• [Work task]: Set down, word for word, only the lines from the start of the records through the line bearing "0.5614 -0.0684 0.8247"; include no pictures.

/---

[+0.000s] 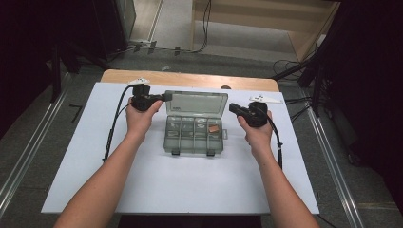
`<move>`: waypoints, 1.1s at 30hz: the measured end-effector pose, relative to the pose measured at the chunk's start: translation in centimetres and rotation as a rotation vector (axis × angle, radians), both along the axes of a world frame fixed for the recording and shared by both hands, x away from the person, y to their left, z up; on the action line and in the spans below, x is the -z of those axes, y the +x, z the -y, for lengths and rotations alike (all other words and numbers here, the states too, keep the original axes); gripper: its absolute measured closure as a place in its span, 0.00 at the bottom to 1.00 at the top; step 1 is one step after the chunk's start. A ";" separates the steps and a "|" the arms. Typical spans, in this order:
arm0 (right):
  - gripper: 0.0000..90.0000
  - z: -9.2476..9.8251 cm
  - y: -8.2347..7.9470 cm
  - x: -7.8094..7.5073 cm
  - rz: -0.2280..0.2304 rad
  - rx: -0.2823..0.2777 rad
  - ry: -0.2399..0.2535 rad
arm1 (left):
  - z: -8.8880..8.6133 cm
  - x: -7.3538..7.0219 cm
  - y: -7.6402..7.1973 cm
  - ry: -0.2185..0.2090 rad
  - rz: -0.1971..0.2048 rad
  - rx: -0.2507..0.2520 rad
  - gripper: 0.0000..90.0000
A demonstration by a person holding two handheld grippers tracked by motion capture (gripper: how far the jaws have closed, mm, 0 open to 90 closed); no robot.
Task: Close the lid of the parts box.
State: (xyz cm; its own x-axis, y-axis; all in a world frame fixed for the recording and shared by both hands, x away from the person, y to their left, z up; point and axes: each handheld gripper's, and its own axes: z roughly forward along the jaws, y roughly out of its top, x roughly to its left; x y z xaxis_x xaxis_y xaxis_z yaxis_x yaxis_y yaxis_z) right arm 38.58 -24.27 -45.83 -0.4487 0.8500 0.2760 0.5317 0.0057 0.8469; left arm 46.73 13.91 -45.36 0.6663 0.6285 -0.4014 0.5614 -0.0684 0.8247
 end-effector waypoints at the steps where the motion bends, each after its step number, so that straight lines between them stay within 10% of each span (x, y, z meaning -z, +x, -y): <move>1: 0.98 -0.1 0.1 0.0 -0.001 -0.007 0.009 | 0.0 0.0 -0.1 0.003 -0.001 0.003 1.00; 33: 0.98 -1.3 -1.0 -0.4 0.034 0.001 0.040 | -0.1 -0.2 -2.6 -0.047 -0.004 0.060 1.00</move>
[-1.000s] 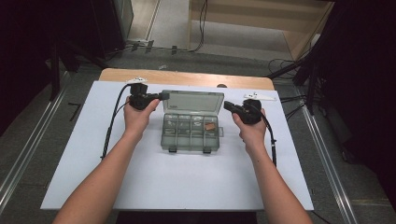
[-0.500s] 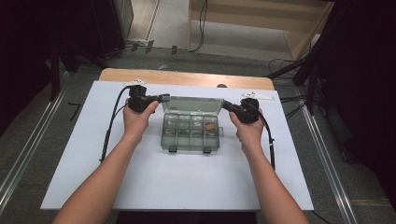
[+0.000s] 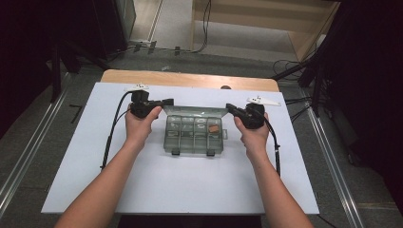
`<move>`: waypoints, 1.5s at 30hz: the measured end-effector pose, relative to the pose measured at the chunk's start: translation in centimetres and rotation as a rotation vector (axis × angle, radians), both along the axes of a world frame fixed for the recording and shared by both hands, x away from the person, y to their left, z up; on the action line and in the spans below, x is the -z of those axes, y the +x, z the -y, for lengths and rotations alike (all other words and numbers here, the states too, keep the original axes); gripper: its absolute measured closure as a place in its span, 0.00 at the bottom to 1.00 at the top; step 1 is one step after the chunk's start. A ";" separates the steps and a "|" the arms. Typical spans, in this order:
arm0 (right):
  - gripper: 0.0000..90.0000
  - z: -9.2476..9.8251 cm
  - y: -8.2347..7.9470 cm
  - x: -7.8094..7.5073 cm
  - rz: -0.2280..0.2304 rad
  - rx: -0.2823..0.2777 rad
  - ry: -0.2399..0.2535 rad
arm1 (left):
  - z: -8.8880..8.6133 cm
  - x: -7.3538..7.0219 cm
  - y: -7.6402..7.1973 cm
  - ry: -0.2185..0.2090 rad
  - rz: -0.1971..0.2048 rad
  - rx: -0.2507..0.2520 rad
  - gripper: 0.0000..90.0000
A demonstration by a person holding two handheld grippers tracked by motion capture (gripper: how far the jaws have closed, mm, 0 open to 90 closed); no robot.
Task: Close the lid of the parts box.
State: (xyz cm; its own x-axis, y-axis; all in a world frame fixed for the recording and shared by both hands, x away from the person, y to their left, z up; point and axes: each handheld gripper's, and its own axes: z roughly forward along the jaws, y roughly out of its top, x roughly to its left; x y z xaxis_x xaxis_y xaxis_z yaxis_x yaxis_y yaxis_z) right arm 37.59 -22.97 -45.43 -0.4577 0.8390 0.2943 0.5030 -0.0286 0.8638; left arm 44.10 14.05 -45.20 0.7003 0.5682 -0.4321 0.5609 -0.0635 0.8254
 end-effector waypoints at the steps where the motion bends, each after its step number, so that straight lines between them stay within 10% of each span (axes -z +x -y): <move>1: 0.98 0.1 -0.2 0.0 0.001 0.001 0.003 | 0.0 0.0 -0.1 -0.001 -0.001 0.001 1.00; 45: 0.98 -1.8 -8.2 2.0 0.137 -0.109 -0.030 | -1.1 1.8 -9.8 0.002 0.085 0.038 1.00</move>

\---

• [Reply to the task]:
[+0.000s] 
`<move>`: waypoints, 1.1s at 30hz: the measured end-effector pose, relative to the pose measured at the chunk's start: translation in centimetres and rotation as a rotation vector (axis × angle, radians), both along the axes of a world frame fixed for the recording and shared by both hands, x away from the person, y to their left, z up; on the action line and in the spans below, x is the -z of those axes, y the +x, z the -y, for lengths and rotations alike (all other words and numbers here, the states too, keep the original axes); gripper: its absolute measured closure as a place in its span, 0.00 at the bottom to 1.00 at the top; step 1 is one step after the chunk's start. A ";" separates the steps and a "|" the arms. Typical spans, in this order:
arm0 (right):
  - gripper: 0.0000..90.0000
  - z: -9.2476..9.8251 cm
  - y: -8.2347..7.9470 cm
  - x: -7.8094..7.5073 cm
  - rz: -0.2280..0.2304 rad
  - rx: -0.2823..0.2777 rad
  - ry: -0.2399..0.2535 rad
arm1 (left):
  - z: -8.8880..8.6133 cm
  - x: -7.3538..7.0219 cm
  - y: -7.6402..7.1973 cm
  - ry: -0.2185..0.2090 rad
  - rz: -0.1971..0.2048 rad
  - rx: -0.2507..0.2520 rad
  - gripper: 0.0000..90.0000
A demonstration by a person holding two handheld grippers tracked by motion capture (gripper: how far the jaws have closed, mm, 0 open to 90 closed); no robot.
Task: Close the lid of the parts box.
State: (xyz cm; its own x-axis, y-axis; all in a world frame fixed for the recording and shared by both hands, x away from the person, y to their left, z up; point and axes: each handheld gripper's, and its own axes: z roughly forward along the jaws, y roughly out of its top, x roughly to its left; x y z xaxis_x xaxis_y xaxis_z yaxis_x yaxis_y yaxis_z) right arm 38.58 -24.27 -45.83 -0.4487 0.8500 0.2760 0.5317 0.0057 0.8469; left arm 46.73 13.91 -45.36 0.6663 0.6285 -0.4014 0.5614 -0.0684 0.8247

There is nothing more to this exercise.